◆ Directions ◆
All lines of the material below that include the string "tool" are to be copied.

◆ The data ◆
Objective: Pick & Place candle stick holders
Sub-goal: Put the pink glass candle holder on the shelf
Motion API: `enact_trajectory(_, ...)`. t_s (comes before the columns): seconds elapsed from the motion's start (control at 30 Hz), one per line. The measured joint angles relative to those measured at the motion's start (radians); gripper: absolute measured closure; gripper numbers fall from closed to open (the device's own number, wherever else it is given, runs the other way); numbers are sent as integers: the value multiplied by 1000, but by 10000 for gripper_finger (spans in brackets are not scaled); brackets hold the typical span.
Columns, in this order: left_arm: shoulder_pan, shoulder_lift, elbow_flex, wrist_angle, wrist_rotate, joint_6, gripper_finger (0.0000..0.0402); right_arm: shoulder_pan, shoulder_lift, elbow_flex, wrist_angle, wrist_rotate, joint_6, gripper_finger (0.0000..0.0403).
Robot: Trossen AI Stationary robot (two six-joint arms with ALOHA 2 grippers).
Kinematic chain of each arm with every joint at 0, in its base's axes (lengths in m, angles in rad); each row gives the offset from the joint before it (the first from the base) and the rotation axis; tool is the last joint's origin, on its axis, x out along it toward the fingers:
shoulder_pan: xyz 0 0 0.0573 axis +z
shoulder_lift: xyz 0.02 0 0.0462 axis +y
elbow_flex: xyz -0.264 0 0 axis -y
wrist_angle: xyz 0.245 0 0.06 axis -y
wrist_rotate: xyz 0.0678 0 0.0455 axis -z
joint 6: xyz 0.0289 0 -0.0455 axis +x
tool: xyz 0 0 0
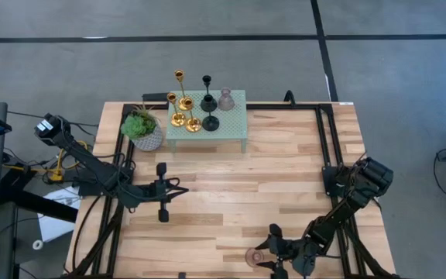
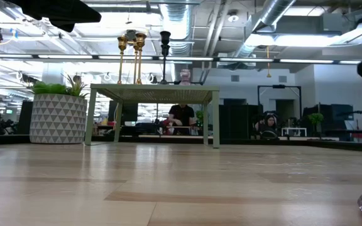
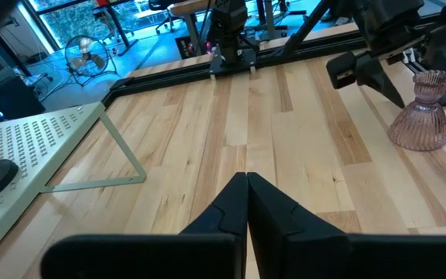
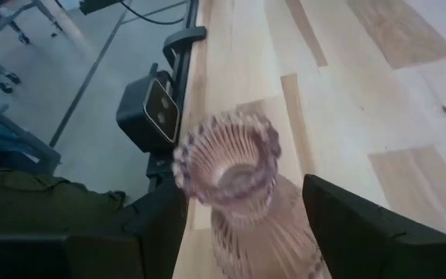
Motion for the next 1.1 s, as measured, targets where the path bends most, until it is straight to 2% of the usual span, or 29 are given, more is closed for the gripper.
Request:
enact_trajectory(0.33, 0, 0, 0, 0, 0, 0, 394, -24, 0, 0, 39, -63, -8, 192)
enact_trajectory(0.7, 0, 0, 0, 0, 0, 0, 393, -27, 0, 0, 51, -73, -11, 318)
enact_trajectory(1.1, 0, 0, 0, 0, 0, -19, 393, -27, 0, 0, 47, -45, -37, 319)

◆ Answer space ◆
Kinematic chain of each arm with every joint at 0, in its base's axes (lengths in m, angles in rad); each row gives the offset from the joint before it (the first from the base) and the rotation axis; tool is the last joint's origin, on its axis, x out along it toward the fingers:
tool: xyz 0 0 0

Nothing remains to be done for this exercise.